Betrachten wir zum Beispiel jemanden, der ein Trainingsprogramm starten möchte, aber nicht gerne Sport treibt (Laibson, 2001). Das Übungsprogramm erfordert zum Beispiel sofortige Kosten von acht (-8) Werteinheiten, verursacht aber einen verspäteten Vorteil von zehn Einheiten (+10). Das ist ein Nettogewinn von zwei Einheiten (+2), aber es ignoriert die Anpassung für den zukünftigen Wert. Wenn zukünftige Belohnungen vielleicht den halben Wert der gegenwärtigen haben, dann werden die zehn Einheiten (Leistungen) nur fünf, und ein Trainingsprogramm heute zu starten, bedeutet einen Nettoverlust von drei Einheiten. Daher zögern wir, heute zu trainieren. Auf der anderen Seite reduziert der Start von Morgen sowohl die Kosten als auch den Nutzen um die Hälfte (auf -4 bzw. +5 Einheiten), was zu einem Nettogewinn von einer Einheit (+1) führt. Deshalb sind alle begeistert, morgen ins Fitnessstudio zu gehen.

Der zukünftige Wert wird durch einen Diskontierungssatz bestimmt. Ein Diskontsatz gibt an, wie stark Sie eine zukünftige Belohnung abwerten. Ein hoher Diskontsatz bedeutet, dass Sie jetzt gerne Dinge konsumieren und unempfindlich gegenüber zukünftigen Konsequenzen sind. Ein kleiner Diskontsatz bedeutet, dass es Ihnen nichts ausmacht, auf die Belohnung zu warten.

Der Diskontsatz ist von Person zu Person sehr unterschiedlich. Zum Beispiel ist es bei jüngeren Personen und bei weniger gebildeten Personen tendenziell höher. Junge Leute machen andere Kompromisse als die von alten Leuten. Sie denken an ihr zukünftiges Selbst, genauso wie sie an Fremde denken. Sie kümmern sich weniger um ihr zukünftiges Wohlergehen. Dies erklärt, warum Pubertät und frühes Erwachsenenalter die Zeiten sind, in denen jemand am stärksten süchtig wird (Sapolsky, 2017). Die Gebildeten können besser über Risikofaktoren für eine bestimmte Krankheit informiert sein oder Gesundheitsinformationen möglicherweise besser verarbeiten.

Der Grad der Verzögerung Diskontierung ist eine Persönlichkeitseigenschaft. Es ist ein Aspekt der Impulsivität bei der Entscheidungsfindung, der die Unfähigkeit erklärt, trotz anfänglicher Motivation ein spezifisches Verhalten zu befolgen (Odum, 2011).

Das impulsive Verhalten könnte den Drogenmissbrauch erleichtern, indem das Gewicht seiner negativen Langzeitfolgen verringert wird. Süchtige weisen im Vergleich zu normalen Personen überhöhte Diskontierungen auf. Diese Unfähigkeit, verzögerte Belohnungen angemessen abzuwägen, kann für eine süchtige Person ziemlich schädlich sein, die bereit ist, künftiges Wohlbefinden zu opfern oder große Verluste (Haft) im Austausch für sofortige Befriedigung zu erleiden (Bickel und Vuchinich, 2000).
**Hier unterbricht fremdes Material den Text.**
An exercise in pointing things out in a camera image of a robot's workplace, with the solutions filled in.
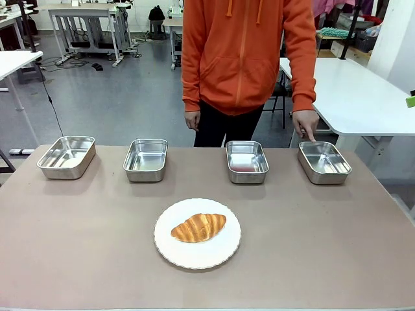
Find black backpack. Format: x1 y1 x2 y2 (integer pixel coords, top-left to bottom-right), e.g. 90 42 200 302
148 5 167 22

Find person's left forearm orange sleeve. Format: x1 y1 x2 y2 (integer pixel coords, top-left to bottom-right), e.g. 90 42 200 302
289 58 318 113

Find dark plastic crate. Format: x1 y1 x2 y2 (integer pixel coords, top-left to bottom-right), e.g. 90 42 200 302
355 30 379 54

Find large white side table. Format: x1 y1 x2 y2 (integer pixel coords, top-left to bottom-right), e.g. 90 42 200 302
279 57 415 163

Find grey workshop desk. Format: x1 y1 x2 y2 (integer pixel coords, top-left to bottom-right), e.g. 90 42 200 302
47 2 134 67

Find steel rectangular container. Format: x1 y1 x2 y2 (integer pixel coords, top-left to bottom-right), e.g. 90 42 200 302
298 140 353 185
36 135 97 180
226 140 270 185
122 138 169 183

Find pink hanging cloth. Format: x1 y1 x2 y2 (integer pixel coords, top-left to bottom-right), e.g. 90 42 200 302
311 0 357 16

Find person's left hand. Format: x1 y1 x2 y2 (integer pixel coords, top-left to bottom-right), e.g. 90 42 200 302
291 109 320 143

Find white scalloped plate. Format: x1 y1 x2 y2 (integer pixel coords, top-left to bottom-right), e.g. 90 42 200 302
154 198 242 270

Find person's right forearm orange sleeve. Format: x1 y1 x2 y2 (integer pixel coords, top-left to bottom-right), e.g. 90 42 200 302
182 58 204 113

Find green bristle mat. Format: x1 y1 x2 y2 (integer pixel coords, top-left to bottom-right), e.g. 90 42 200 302
316 27 346 40

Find small white side table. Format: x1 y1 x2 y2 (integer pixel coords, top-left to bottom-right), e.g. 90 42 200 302
0 51 44 147

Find thin black floor cable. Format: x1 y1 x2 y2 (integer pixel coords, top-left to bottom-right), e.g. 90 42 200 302
34 61 65 138

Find person's right hand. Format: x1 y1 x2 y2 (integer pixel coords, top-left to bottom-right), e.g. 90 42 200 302
184 109 202 132

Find person's black trousers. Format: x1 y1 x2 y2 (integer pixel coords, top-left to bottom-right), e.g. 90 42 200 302
193 99 265 148

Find golden brown croissant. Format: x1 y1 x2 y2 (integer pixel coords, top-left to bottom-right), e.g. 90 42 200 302
171 213 227 244

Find narrow grey desk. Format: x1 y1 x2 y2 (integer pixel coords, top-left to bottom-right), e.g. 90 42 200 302
163 17 184 71

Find black chair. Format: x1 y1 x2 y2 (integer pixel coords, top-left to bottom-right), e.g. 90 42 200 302
263 80 290 130

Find black camera stand pole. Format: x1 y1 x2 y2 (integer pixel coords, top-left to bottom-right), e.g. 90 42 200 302
338 0 362 61
18 0 42 54

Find person's orange hoodie torso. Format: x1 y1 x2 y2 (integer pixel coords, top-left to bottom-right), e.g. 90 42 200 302
181 0 318 117

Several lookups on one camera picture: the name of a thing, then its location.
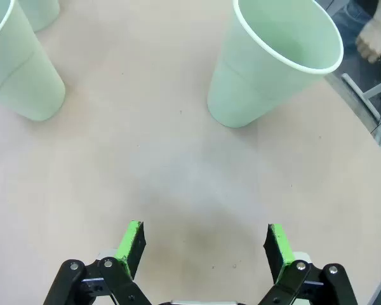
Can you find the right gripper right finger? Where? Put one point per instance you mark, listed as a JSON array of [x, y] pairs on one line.
[[277, 251]]

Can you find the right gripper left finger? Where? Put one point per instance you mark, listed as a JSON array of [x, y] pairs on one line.
[[131, 248]]

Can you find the pale green plastic cup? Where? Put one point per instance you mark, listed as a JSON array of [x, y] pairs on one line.
[[241, 95], [41, 12], [25, 79]]

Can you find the person's left hand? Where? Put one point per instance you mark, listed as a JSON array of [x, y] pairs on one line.
[[373, 39]]

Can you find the person's blue jeans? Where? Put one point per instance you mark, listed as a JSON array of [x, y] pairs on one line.
[[349, 19]]

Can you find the grey metal frame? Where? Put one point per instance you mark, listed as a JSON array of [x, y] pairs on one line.
[[357, 90]]

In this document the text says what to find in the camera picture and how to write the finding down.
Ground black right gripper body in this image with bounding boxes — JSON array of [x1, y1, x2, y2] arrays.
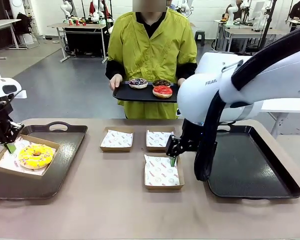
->
[[181, 119, 204, 152]]

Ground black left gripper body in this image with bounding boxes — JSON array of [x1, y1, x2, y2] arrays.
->
[[0, 96, 15, 126]]

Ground brown cardboard box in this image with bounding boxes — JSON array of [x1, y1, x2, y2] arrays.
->
[[145, 128, 178, 153], [0, 134, 61, 178], [99, 126, 135, 153], [143, 153, 186, 190]]

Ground white printed paper liner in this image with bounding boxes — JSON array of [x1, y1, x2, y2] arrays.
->
[[0, 136, 57, 175], [144, 154, 181, 187], [100, 129, 134, 148], [146, 130, 175, 148]]

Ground yellow sprinkled donut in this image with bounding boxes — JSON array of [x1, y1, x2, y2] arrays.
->
[[17, 144, 55, 169]]

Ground red glazed donut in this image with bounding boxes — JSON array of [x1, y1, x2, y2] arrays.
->
[[152, 85, 174, 99]]

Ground purple sprinkled donut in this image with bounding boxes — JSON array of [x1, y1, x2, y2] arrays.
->
[[128, 77, 149, 90]]

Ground person right forearm black sleeve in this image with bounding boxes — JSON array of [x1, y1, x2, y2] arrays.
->
[[104, 59, 127, 80]]

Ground person left forearm black sleeve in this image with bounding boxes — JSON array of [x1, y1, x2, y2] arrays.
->
[[176, 62, 198, 81]]

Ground person right hand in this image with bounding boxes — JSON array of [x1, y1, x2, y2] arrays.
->
[[109, 73, 123, 92]]

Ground chocolate sprinkled donut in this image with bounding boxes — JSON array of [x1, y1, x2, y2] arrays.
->
[[152, 79, 171, 88]]

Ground person body green smock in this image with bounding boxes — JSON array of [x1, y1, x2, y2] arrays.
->
[[107, 0, 198, 120]]

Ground white desk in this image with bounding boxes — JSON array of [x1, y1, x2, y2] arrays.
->
[[0, 19, 22, 60]]

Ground grey stool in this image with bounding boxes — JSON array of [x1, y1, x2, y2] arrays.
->
[[194, 30, 206, 47]]

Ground black cabinet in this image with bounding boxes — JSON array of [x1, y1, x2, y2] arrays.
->
[[64, 31, 106, 55]]

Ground wooden top table white legs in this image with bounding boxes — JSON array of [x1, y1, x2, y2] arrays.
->
[[46, 22, 108, 63]]

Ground grey work table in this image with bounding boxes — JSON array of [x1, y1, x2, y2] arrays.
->
[[223, 27, 288, 55]]

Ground black stand pole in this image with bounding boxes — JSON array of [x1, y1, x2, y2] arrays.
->
[[263, 0, 277, 32]]

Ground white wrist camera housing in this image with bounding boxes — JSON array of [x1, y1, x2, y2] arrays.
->
[[0, 77, 23, 98]]

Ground dark brown handled serving tray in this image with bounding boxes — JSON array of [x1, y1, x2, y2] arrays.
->
[[0, 121, 89, 201]]

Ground black handled serving tray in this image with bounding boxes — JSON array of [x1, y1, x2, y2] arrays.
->
[[204, 124, 300, 200]]

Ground thick black cable hose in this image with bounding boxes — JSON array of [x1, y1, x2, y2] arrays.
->
[[193, 23, 300, 183]]

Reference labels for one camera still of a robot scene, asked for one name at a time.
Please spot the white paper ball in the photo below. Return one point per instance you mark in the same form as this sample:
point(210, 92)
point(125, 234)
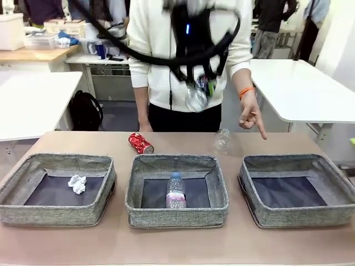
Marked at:
point(77, 184)

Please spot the bystander in dark jacket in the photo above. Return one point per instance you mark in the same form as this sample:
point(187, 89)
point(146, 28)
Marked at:
point(273, 16)

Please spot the bystander in light blue shirt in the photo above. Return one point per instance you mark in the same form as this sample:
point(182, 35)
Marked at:
point(310, 41)

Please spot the clear bottle with pink label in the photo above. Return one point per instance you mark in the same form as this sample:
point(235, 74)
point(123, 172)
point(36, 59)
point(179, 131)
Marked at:
point(176, 191)

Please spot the crushed black Pepsi can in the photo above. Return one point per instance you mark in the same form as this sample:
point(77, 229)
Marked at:
point(197, 97)

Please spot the person's right forearm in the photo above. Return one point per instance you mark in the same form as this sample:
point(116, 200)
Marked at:
point(142, 108)

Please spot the clear crushed plastic bottle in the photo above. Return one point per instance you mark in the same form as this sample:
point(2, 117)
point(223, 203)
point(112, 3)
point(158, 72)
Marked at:
point(221, 142)

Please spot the crushed red cola can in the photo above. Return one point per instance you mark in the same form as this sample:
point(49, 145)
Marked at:
point(138, 142)

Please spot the white table with metal legs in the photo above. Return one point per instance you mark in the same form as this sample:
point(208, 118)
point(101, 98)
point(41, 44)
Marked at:
point(83, 58)

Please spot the person's left forearm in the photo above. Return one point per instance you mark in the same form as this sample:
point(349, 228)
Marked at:
point(242, 79)

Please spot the white printed packet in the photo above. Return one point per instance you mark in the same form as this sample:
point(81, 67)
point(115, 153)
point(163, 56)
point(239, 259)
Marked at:
point(63, 43)

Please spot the person's right hand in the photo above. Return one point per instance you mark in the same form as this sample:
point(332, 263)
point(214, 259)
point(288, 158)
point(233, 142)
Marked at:
point(145, 128)

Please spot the orange wristband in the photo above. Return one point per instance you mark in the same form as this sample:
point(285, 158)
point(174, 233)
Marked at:
point(246, 93)

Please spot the person's black trousers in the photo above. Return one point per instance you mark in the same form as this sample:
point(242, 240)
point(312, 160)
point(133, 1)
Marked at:
point(183, 122)

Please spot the blue cloth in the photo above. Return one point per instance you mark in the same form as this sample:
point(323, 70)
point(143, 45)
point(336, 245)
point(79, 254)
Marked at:
point(73, 40)

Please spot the large white storage box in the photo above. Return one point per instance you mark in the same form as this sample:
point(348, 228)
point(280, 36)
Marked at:
point(11, 32)

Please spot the white box with wooden rim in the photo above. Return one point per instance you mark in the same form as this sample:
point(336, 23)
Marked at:
point(63, 27)

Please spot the wooden top table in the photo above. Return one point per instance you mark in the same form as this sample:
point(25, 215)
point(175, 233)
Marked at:
point(27, 55)

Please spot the grey fabric basket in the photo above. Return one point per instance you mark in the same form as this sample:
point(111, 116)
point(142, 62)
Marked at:
point(299, 217)
point(155, 217)
point(55, 213)

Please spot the white plastic mesh basket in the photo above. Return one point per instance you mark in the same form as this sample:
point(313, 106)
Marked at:
point(38, 42)

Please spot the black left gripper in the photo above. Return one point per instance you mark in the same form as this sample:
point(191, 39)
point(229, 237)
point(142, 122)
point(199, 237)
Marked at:
point(194, 44)

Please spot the white cylinder roll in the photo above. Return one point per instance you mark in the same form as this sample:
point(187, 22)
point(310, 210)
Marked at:
point(88, 31)

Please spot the dark blue bottle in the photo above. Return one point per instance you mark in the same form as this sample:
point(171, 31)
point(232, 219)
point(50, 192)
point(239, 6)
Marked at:
point(100, 51)

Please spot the person's left hand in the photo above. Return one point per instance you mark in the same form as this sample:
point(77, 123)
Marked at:
point(251, 113)

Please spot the small black device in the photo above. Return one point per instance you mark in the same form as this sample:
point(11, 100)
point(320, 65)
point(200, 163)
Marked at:
point(115, 58)

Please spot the black backpack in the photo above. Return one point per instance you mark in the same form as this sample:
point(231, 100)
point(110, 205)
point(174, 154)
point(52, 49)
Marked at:
point(84, 110)

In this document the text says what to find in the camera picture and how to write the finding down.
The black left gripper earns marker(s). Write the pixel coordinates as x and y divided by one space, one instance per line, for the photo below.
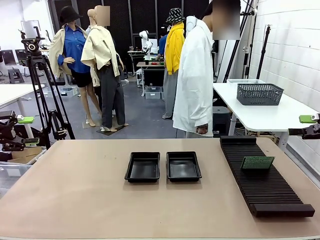
5 132

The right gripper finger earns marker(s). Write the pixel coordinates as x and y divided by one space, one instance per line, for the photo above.
306 119
311 131

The green circuit board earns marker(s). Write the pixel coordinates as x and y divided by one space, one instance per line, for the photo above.
257 162

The small white robot arm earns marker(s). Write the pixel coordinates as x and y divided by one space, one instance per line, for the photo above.
145 45

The person's right forearm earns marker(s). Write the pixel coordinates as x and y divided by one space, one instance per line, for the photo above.
202 107

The black plastic ESD tray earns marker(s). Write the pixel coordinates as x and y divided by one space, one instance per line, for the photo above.
142 176
183 175

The person's right hand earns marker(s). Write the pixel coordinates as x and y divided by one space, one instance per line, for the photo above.
202 129

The brown cardboard box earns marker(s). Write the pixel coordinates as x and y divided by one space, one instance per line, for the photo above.
25 153

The white table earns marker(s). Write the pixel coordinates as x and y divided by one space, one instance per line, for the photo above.
270 115
15 93

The clear plastic bin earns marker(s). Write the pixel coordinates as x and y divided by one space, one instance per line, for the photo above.
15 172

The grey plastic basket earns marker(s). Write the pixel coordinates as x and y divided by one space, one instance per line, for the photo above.
260 94

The black slotted board rack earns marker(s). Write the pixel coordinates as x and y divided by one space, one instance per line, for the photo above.
265 185

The clear plastic box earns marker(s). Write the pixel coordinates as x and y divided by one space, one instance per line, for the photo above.
245 80

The black light stand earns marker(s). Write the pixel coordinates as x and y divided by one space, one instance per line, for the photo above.
263 50

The black plastic stool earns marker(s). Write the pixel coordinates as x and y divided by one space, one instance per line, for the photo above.
221 120

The mannequin with blue shirt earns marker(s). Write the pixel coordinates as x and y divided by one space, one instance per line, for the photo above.
73 50

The mannequin with cream jacket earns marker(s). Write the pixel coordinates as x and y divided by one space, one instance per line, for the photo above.
105 65

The person in white coat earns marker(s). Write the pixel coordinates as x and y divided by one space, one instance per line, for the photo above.
195 75

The black brimmed hat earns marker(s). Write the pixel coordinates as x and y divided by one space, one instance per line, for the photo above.
68 15

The clear storage bin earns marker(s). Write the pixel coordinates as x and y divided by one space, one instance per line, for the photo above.
153 93

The grey workbench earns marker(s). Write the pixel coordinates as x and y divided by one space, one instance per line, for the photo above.
150 75

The mannequin with yellow hoodie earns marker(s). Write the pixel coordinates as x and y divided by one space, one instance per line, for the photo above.
173 50

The patterned bucket hat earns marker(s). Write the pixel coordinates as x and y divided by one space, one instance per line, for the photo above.
175 15

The black camera tripod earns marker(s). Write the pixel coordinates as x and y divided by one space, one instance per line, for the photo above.
41 82

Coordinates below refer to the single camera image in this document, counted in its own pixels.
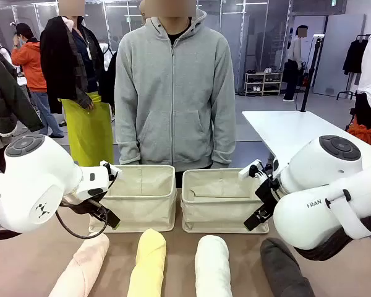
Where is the person in grey hoodie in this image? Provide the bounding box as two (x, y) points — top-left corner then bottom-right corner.
(113, 0), (237, 189)

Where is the person in dark green jacket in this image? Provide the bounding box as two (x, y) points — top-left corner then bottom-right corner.
(0, 43), (46, 174)

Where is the beige fabric basket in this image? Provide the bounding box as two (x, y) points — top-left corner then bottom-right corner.
(88, 164), (177, 233)
(181, 168), (270, 235)

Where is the black camera stand pole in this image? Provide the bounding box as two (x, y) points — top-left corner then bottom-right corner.
(299, 34), (325, 113)

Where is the person in white top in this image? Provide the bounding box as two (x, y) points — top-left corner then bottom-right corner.
(283, 25), (310, 102)

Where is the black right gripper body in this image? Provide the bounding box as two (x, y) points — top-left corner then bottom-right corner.
(255, 176), (281, 205)

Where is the hanging black coat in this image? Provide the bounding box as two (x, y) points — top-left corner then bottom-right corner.
(342, 38), (369, 75)

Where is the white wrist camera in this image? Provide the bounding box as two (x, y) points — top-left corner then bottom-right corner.
(100, 160), (123, 184)
(238, 158), (263, 181)

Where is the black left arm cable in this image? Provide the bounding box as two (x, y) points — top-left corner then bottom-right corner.
(54, 199), (109, 239)

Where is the rolled dark grey towel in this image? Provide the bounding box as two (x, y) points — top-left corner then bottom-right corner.
(260, 237), (316, 297)

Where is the white side table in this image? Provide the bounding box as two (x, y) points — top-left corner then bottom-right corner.
(241, 110), (371, 180)

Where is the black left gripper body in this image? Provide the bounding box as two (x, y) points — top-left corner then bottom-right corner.
(68, 199), (111, 219)

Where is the orange garment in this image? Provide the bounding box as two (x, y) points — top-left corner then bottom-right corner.
(348, 123), (371, 149)

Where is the person with yellow skirt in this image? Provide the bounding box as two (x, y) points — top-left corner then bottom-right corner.
(39, 0), (116, 168)

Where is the black clothes rack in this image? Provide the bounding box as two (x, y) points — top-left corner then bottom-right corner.
(336, 33), (371, 101)

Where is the person in orange hoodie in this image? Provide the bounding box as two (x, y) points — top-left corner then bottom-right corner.
(11, 22), (66, 139)

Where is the yellow towel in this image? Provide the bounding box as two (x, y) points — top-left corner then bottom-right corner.
(126, 228), (167, 297)

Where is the wooden shoe rack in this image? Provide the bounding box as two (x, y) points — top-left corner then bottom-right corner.
(244, 71), (284, 97)

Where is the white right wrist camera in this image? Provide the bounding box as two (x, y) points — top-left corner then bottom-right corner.
(238, 158), (263, 181)

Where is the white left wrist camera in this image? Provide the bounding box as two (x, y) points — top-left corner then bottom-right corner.
(100, 160), (123, 184)

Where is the pink towel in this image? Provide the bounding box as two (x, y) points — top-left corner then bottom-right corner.
(48, 233), (111, 297)

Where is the black right arm hose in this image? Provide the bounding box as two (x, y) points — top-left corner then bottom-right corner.
(293, 213), (371, 262)

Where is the rolled white towel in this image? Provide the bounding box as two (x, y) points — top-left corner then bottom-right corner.
(194, 235), (232, 297)

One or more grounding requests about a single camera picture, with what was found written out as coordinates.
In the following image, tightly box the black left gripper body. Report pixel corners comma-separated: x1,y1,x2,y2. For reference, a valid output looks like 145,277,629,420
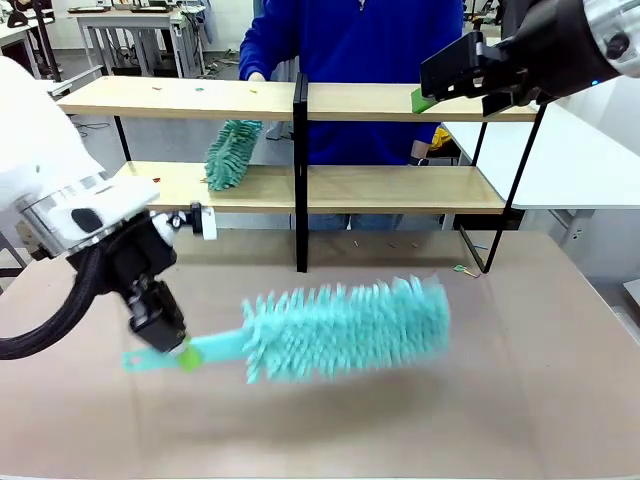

Höhere Diskontsätze könnten erklären, warum manche Menschen eher ungesunde Diäten haben und erfolglos auf Interventionen mit dem Ziel der Ernährungsumstellung reagieren. Da ungesunde Ernährung mit Übergewicht oder Adipositas in Verbindung gebracht wird, zeigen Forscher auch, dass höhere Zeitdiskontierungsraten mit Übergewicht oder Fettleibigkeit und schlechter Reaktion auf Gewichtsabnahme-Interventionen verbunden sind (Barlow et al., 2015).

Hohe Diskontierung spielt auch eine wichtige Rolle für den Therapieausfall. Zum Beispiel berichten große Anteile von Süchtigen, motiviert zu sein, ihr Verhalten zu ändern und tatsächlich eine Behandlung zu suchen, aber später freiwillig die Behandlung abzubrechen oder einen Rückfall zu erleiden, obwohl sie die Behandlung erfolgreich abgeschlossen haben (Bickel et al., 2014).

In der Summe ist die Zeitdiskontierung ein signifikanter Risikofaktor für ungesunde Lebensgewohnheiten und kann als wichtiges Ziel für die Intervention dienen. Es ist ein logischer Schritt, ein Individuum von der unmittelbaren Befriedigung weg zu orientieren und zukunftsgerichtete Entscheidungen zu treffen. Persönliche Diskontierungsraten sind nicht in Stein gemeißelt. Sie verändern sich durch Erfahrung und Bildung.